* Problem:
Exactly the lines from the one with "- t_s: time" through the final line of the listing below should appear in the answer, and no others.

* Information shown:
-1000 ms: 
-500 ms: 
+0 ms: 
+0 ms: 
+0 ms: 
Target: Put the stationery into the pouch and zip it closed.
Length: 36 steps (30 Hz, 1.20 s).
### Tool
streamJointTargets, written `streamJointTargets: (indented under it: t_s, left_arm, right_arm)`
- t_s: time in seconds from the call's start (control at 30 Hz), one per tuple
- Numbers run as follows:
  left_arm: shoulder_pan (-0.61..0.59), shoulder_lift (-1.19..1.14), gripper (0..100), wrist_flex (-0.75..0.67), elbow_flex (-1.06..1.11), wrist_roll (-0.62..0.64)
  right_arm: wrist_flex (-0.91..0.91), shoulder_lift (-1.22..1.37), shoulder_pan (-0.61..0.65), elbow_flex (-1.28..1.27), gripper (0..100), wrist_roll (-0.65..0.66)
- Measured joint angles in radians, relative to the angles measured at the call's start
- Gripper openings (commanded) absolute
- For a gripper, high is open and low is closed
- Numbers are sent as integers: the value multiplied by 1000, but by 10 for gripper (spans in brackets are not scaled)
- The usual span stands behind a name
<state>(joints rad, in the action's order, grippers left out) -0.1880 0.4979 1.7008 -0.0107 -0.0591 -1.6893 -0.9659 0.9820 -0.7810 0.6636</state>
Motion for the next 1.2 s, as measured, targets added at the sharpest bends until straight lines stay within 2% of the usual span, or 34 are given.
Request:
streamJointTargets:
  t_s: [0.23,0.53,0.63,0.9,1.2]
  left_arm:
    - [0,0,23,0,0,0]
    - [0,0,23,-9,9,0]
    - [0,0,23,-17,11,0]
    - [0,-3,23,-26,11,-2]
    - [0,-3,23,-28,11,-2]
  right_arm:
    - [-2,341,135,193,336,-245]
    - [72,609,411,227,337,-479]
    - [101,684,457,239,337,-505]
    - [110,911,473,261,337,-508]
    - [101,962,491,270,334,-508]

* Solution for this problem:
- t_s: time in seconds from the call's start (control at 30 Hz), one per tuple
- Numbers run as follows:
  left_arm: shoulder_pan (-0.61..0.59), shoulder_lift (-1.19..1.14), gripper (0..100), wrist_flex (-0.75..0.67), elbow_flex (-1.06..1.11), wrist_roll (-0.62..0.64)
  right_arm: wrist_flex (-0.91..0.91), shoulder_lift (-1.22..1.37), shoulder_pan (-0.61..0.65), elbow_flex (-1.28..1.27), gripper (0..100), wrist_roll (-0.65..0.66)
- Measured joint angles in radians, relative to the angles measured at the call's start
- Gripper openings (commanded) absolute
- For a gripper, high is open and low is closed
- Numbers are sent as integers: the value multiplied by 1000, but by 10 for gripper (spans in brackets are not scaled)
- The usual span stands behind a name
<state>(joints rad, in the action's order, grippers left out) -0.1880 0.4979 1.7008 -0.0107 -0.0591 -1.6893 -0.9659 0.9820 -0.7810 0.6636</state>
Motion for the next 1.2 s, as measured, targets added at the sharpest bends until straight lines stay within 2% of the usual span, or 34 are given.
Request:
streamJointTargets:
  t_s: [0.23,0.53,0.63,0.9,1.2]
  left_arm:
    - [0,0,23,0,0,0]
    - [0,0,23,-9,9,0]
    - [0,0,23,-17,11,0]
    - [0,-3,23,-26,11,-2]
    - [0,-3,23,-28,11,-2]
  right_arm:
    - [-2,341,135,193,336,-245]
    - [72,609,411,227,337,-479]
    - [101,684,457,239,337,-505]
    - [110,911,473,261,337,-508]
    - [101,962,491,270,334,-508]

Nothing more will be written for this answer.